Wednesday, October 19, 2011

My First Quilt.

I mentioned a new sewing machine in an earlier post.  I had been sewing machine-less for a while, so having one back in my life called for a very special project to break it in.  After seeing a youtube video demonstrating 'the 1600' quilt project, I foolishly decided to do that.

Watching the video is dangerous.  It will delude you into thinking that you can make a quilt face in 35 minutes.  It made me think that I could just go ahead make a damn quilt with no experience or previous real desire to quilt.  Full disclosure: I made some 9 square faces when I was a kid, but the basting, tying and edging was done by an adult.  And when I watched the video I was under the influence of nyquil.  For a cold I had.  Seriously.

The project calls for a 'jelly roll'--which is simply a pre-made bundle of 2.5" wide fabric strips.  I am not a fan of traditional quilt fabrics, or expensive 'time savers', so I made my own strips.  My fabric was a pile of batik fat quarters that I got on sale, and I just took out my cutting mat and sliced up a pile of strips.  I ended up using 12 fat quarters for this project. 

I mixed up the colors so it was more or less random, then sewed all the strips end to end on a diagonal.
 After the seam was sewn, I cut off most of the extra fabric.
 What a mitered seam looks like opened.

I was left with a long strip.  Seriously long.  I didn't measure, but I expect it was slightly less than the 1600" long it was supposed to be.  I dug around in a massive pile for the ends, tried to make sure the fabric wasn't twisted (it was...like a lot...) and put right sides together and sewed a looooong seam.  When I got to the middle, I cut the fold, releasing the twisted edge and finishing the seam.  I opened it, pressed it, folded it in half again and sewed another seam.  I don't know if I sewed four long seams of five, but it ended up looking like this:
 It was pretty square at this point, though it looks rectangular...optical illusion, people.  It's a lot smaller than the original 1600" quilts, because I didn't change my sewing machine foot.  That means I sewed a thicker seam than 1/4", which narrowed my strips and small-ened the finished face.  Right here it's 50" x 53", which is somewhere between craft size and twin size.  I am calling it 'watching television' size.  The strips randomized pretty well, and since they were shorter, I ended up with a really nice piecework effect.  Here's a closeup.
 I decided that I wanted to play this bitch fancy, and pulled out five matching fat quarters for a border.  I cut it into strips 4.5" wide, mitered the ends like the strips for the face, and sewed them to the edges of the quilt face.
 I also got a half yard of this beautiful stuff, and cut 2.5" strips for the binding.
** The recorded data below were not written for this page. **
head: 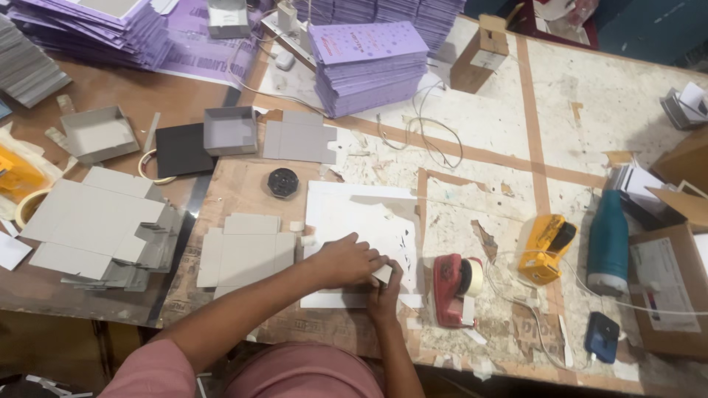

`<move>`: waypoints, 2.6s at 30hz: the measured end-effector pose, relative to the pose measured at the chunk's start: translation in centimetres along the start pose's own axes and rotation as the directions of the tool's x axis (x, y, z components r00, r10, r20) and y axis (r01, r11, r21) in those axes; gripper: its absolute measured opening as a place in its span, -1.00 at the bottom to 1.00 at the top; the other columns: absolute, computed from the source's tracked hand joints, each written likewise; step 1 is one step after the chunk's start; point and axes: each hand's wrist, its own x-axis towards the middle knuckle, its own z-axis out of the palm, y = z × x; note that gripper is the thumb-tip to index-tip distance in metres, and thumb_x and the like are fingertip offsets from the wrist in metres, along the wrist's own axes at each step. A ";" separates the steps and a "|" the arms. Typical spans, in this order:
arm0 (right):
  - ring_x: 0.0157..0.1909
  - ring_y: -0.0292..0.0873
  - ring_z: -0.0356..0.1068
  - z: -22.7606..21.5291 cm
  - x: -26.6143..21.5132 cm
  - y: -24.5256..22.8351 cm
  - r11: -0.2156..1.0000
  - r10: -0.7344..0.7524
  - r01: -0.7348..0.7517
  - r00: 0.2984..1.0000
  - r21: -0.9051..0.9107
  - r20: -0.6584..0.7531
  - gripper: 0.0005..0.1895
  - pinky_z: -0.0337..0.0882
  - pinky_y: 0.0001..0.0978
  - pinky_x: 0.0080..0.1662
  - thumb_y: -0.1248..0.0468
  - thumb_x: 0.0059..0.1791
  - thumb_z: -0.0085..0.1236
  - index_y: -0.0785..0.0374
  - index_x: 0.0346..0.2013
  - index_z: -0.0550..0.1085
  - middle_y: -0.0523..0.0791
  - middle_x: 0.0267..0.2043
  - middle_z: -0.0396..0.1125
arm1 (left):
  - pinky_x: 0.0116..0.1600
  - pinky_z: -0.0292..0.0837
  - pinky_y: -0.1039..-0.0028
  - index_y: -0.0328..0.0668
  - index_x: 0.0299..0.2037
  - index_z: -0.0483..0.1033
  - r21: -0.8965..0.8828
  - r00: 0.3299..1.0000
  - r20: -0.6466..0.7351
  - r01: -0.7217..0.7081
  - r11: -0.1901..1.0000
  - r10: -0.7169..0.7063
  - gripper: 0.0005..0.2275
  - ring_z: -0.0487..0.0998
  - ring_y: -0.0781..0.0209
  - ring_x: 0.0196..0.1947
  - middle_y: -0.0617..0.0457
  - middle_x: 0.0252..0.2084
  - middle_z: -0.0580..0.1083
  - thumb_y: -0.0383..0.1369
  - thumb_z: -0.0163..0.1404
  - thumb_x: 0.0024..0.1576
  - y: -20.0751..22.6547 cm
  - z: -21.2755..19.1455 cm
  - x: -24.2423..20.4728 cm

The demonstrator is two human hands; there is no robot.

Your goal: The person assembles small white cardboard boxes by folding flaps and securing them with tape. They repeatedly pick up flat pieces, fold them into box shapes, apply tape to the edges, and place the finished boxes into a nearby cardboard container.

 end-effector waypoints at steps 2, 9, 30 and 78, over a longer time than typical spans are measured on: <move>-0.01 -0.10 0.48 0.5 0.7 -1.6 0.999 0.031 -0.031 1.000 -0.031 0.004 -0.38 0.51 -0.33 0.01 -0.06 0.19 -0.16 0.35 0.34 0.12 0.03 0.01 0.41 | 0.04 0.34 0.27 -0.17 0.33 0.35 -0.005 1.000 -0.019 0.005 1.000 -0.005 -0.52 0.51 0.14 0.03 0.04 0.03 0.52 -0.10 -0.06 0.26 -0.2 0.8 0.2; 0.00 -0.07 0.45 2.3 3.2 -3.8 1.000 0.013 -0.013 1.000 -0.017 -0.015 -0.38 0.49 -0.28 -0.03 -0.07 0.16 -0.13 0.39 0.27 0.18 0.09 0.01 0.40 | 0.00 0.31 0.26 -0.10 0.30 0.36 -0.104 0.994 -0.022 0.102 0.989 -0.104 -0.53 0.50 0.14 -0.03 0.05 0.01 0.51 -0.11 -0.06 0.21 -1.2 1.7 0.7; 0.12 0.00 0.45 3.2 3.3 -7.0 0.995 0.011 -0.009 1.000 -0.097 0.017 -0.22 0.49 -0.20 0.10 -0.31 0.13 -0.19 0.34 0.25 0.19 0.10 0.09 0.38 | -0.04 0.27 0.32 -0.12 0.27 0.41 -0.019 0.986 -0.161 0.048 0.999 -0.050 -0.51 0.47 0.17 -0.03 0.09 0.15 0.49 -0.04 -0.04 0.20 -0.7 2.0 -0.7; 0.00 -0.07 0.53 -16.2 -5.8 -11.8 0.792 0.462 -0.609 0.563 0.034 -0.686 -0.68 0.55 -0.32 -0.01 0.47 0.01 0.17 0.68 0.00 0.43 0.10 0.11 0.38 | -0.05 0.26 0.29 -0.17 0.15 0.53 -0.065 0.947 -0.318 0.033 0.997 -0.052 -0.57 0.49 0.17 -0.09 0.05 -0.02 0.53 -0.09 0.09 0.17 0.1 0.3 -1.3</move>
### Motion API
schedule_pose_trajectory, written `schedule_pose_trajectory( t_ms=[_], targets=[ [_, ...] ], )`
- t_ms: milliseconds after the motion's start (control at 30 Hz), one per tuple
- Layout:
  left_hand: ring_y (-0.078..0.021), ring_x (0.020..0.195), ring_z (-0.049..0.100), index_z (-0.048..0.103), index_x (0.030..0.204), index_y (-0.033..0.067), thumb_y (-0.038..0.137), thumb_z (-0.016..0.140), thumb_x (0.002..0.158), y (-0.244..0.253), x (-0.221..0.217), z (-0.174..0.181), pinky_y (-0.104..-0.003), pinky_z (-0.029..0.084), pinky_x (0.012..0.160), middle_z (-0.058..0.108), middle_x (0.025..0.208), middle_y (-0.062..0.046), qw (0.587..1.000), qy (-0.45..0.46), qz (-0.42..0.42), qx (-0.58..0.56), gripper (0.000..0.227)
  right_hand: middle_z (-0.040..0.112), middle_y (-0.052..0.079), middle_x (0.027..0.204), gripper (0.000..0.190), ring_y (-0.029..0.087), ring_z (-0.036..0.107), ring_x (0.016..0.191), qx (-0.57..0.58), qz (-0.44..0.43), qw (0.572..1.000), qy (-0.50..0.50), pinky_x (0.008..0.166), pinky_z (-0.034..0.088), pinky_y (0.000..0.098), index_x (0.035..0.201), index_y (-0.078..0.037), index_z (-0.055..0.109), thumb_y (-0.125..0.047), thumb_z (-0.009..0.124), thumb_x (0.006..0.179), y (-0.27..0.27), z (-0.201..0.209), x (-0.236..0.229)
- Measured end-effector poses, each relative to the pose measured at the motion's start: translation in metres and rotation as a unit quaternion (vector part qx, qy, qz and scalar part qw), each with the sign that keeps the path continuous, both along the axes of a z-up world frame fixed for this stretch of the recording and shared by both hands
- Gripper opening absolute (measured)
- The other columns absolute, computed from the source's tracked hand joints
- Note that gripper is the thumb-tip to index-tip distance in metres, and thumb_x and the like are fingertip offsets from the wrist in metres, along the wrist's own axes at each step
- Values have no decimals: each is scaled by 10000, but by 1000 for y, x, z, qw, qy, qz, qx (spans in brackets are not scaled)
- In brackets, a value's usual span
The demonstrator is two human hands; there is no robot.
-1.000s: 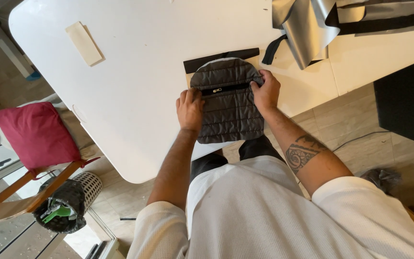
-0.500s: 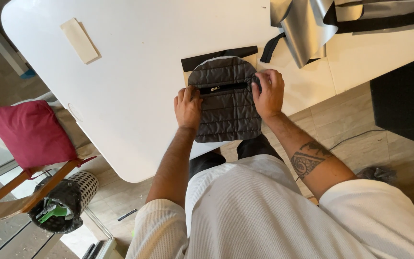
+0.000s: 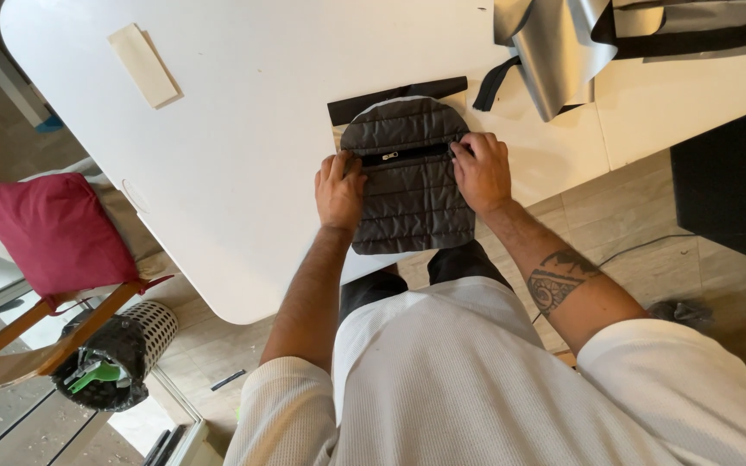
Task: Preparing and cutting fabric or leather materials for sewing, including trimming with scissors and folding pieces.
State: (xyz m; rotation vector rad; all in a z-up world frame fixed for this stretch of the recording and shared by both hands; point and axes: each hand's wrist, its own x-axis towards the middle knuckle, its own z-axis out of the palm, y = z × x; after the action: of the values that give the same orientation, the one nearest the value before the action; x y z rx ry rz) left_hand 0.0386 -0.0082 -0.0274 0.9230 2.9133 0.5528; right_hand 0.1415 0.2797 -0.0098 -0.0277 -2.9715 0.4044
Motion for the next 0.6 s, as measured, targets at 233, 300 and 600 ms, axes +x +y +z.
schedule_pose_trajectory(
  t_ms=[233,300,600],
  targets=[
    [-273,1262,500,746,1151,130,288,709,915,-2,-1,2,-402,457,965,567,1296,-32,1000,-4,-14,-6,287,559,29,1102,202,250,553,1065,5,-9,999,-35,801,421,389,1113,-119,751,-171,726,920,0,-2,-3],
    [-275,1265,497,746,1154,130,288,711,910,-3,-1,0,-405,456,963,565,1299,-32,1000,-6,-15,-7,293,556,31,1100,198,253,554,1065,4,-5,999,-40,804,423,391,1118,-117,748,-175,714,931,2,-2,-2],
    [-265,1278,490,746,1164,145,281,717,908,-4,-1,-4,-407,449,972,555,1316,-27,1000,-13,-13,-18,292,546,24,1100,200,251,556,1065,11,-2,999,-46,809,427,389,1126,-124,740,-189,708,940,3,-3,-3]
  ],
)
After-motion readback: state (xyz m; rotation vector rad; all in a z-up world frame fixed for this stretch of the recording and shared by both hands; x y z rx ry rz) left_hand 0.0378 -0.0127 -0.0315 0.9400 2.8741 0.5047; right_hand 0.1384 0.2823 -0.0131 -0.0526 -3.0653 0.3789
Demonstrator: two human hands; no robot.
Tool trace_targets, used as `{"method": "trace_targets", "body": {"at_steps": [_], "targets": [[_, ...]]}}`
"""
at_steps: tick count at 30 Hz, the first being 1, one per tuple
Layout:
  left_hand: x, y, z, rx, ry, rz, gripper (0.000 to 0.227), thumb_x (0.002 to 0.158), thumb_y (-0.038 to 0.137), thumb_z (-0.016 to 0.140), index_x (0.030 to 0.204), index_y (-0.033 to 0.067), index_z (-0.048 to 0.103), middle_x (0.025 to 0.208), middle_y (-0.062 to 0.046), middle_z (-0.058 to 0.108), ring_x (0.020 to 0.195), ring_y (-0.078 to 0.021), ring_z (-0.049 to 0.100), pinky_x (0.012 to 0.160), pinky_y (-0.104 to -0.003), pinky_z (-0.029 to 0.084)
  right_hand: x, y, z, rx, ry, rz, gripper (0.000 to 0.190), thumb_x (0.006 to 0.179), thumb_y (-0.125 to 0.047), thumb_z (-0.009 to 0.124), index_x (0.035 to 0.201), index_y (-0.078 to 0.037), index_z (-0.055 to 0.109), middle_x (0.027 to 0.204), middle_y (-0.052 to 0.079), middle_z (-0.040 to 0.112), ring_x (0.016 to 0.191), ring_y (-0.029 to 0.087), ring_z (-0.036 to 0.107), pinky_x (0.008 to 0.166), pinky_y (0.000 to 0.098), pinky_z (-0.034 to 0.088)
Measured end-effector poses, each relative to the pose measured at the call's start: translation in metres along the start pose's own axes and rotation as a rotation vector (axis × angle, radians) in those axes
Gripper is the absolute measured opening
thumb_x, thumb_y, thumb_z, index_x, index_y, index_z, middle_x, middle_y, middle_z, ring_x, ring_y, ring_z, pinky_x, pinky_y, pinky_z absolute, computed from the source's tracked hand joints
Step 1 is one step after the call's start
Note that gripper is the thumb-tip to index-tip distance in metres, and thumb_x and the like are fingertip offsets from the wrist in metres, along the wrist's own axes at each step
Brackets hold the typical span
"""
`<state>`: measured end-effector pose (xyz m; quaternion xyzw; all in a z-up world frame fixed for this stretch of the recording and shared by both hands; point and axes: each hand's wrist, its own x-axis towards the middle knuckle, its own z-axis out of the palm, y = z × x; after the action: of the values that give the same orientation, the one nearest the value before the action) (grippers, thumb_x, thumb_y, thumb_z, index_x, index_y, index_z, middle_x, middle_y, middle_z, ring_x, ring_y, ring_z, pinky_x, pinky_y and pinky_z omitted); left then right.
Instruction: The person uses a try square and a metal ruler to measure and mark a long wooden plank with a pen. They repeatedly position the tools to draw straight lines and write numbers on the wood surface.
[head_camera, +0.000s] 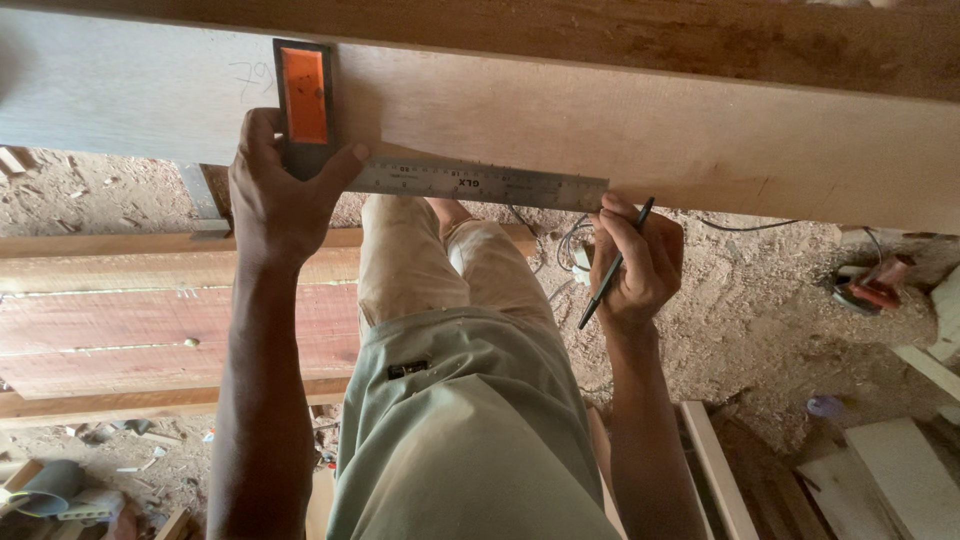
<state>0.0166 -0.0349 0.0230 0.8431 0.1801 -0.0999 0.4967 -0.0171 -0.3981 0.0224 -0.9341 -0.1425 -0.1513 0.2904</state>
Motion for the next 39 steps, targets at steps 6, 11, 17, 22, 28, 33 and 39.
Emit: {"method": "trace_targets", "body": {"at_steps": [6,11,17,22,28,33,39], "targets": [[0.002,-0.018,-0.01,0.144,-0.032,0.019,0.051,0.096,0.032,0.089,0.119,0.0006,0.057,0.093,-0.014,0.075,0.079,-0.0178,0.073,0.068,-0.035,0.06,-0.006,0.014,0.007,-0.034,0.043,-0.098,0.012,0.103,-0.012,0.077,0.111,-0.01,0.069,0.113,0.009,0.08,0.1,0.013,0.071,0.091,0.0312,0.052],[0.001,-0.031,-0.035,0.126,-0.038,-0.166,0.048,0.094,0.034,0.085,0.118,0.0041,0.057,0.091,-0.009,0.073,0.074,-0.0141,0.069,0.062,-0.033,0.059,-0.004,0.001,0.023,-0.071,0.019,-0.174,0.006,0.103,-0.012,0.075,0.108,-0.014,0.074,0.105,0.009,0.082,0.106,0.017,0.069,0.093,0.0336,0.049],[0.009,-0.038,-0.06,0.201,-0.042,-0.233,0.047,0.098,0.035,0.086,0.119,0.0048,0.058,0.087,-0.01,0.07,0.067,-0.0167,0.063,0.062,-0.034,0.056,0.011,-0.044,0.032,-0.068,-0.07,-0.118,0.011,0.098,-0.013,0.08,0.107,-0.014,0.075,0.112,0.006,0.08,0.105,0.021,0.063,0.091,0.035,0.046],[0.011,-0.038,-0.07,0.08,-0.006,-0.215,0.048,0.095,0.031,0.088,0.123,0.0035,0.059,0.099,-0.009,0.075,0.089,-0.013,0.073,0.077,-0.031,0.059,0.027,-0.056,0.037,-0.044,-0.104,-0.134,0.016,0.095,-0.017,0.083,0.109,-0.014,0.075,0.117,0.003,0.078,0.106,0.022,0.062,0.092,0.0379,0.044],[0.014,-0.032,-0.073,0.093,-0.026,-0.315,0.047,0.093,0.026,0.088,0.123,0.0038,0.06,0.099,-0.011,0.077,0.088,-0.0161,0.074,0.078,-0.035,0.058,0.031,-0.057,0.034,-0.018,-0.132,-0.116,0.014,0.096,-0.013,0.083,0.108,-0.013,0.076,0.116,0.001,0.078,0.106,0.021,0.061,0.094,0.0384,0.045],[0.014,-0.036,-0.071,-0.09,0.017,-0.266,0.043,0.096,0.019,0.084,0.124,0.0024,0.057,0.104,-0.011,0.075,0.097,-0.0166,0.077,0.086,-0.034,0.061,0.029,-0.056,0.04,-0.008,-0.11,-0.13,0.014,0.094,-0.015,0.084,0.106,-0.015,0.076,0.117,0.0,0.078,0.106,0.021,0.06,0.093,0.0365,0.044],[0.01,-0.046,-0.072,-0.162,0.006,-0.2,0.04,0.101,0.015,0.085,0.126,0.0016,0.057,0.105,-0.013,0.074,0.102,-0.0198,0.077,0.09,-0.035,0.062,0.028,-0.054,0.043,-0.023,-0.11,-0.15,0.013,0.096,-0.017,0.084,0.107,-0.015,0.077,0.115,0.001,0.08,0.104,0.019,0.059,0.09,0.0359,0.043]]}}
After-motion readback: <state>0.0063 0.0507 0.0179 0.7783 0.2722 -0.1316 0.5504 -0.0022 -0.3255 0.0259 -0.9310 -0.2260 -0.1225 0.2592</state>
 Above: The finished face with the border fabric.  I mitered the corners, because it turns out it's easier to do it that way.  Who knew?
Below: The face, after free-motion quilting the edge.
 That's right, folks.  I free-motioned the borders.  It turned out kind of laughably bad, but I'm cool with that.  This quilt was an effing journey, and there's no way in hell I'm ripping that shit and redoing it, you know what I mean?  No. Way. In. Hell.  I realized there was no way I was free-motioning the inside, so I stitched the ditch every other line of fabric.  It should be fine.

My batting was 80% cotton, 20% polyester, no scrim, low-loft 'heirloom' thickness batting.  I got it for $12 on sale at Hancock fabrics, and it worked awesome.  I wanted the quilt to lie fairly flat, so the detail in the batik wouldn't get lost.  The backing is a wide-width quilter's flannel in a sort of rotten tomato color that matches my couch.

I spray basted the quilt, because I'm impatient and lazy, and I like things that come in spray cans.  It worked awesome.  I put in Popeye and started basting and was done before Sweet pea even came into the picture.  Like really.  The basting spray was half price on Joann's website, so I picked it up at a steal.

My 2.5" binding strips were folded in half and pressed, pinned to the trimmed edges of the quilt, and sewed down with the folded edge facing the center of the quilt.
 Like this.
 Then I wrapped the folded edge around to the back and hand stitched it to the back.
Here's the finished quilt, measuring 60something by 60something.  It is shown here on a full size bed, because that's where it could lay flat for photo taking.  It is destined for my mom's couch, where it will keep her toesies warm while she works on her own projects. 

From start to finish, it took 1 week, and the materials came in under $50 total, excluding the free motion quilting foot, which was $7 with shipping on amazon.com.  So fine, it was $57 all told. 

Breakdown:

17 fat quarters: 99cents each.
One spool quilting thread: $1.79 each
Batting piece (twin size package): $12
Spray Basting: $6
31" remnant piece for edging: $4.99
60" wide width flannel piece: $8

I'm rating the project 'not bad.'  But I do think I'll be giving the quilting thing a rest for a bit.  Too much math for me.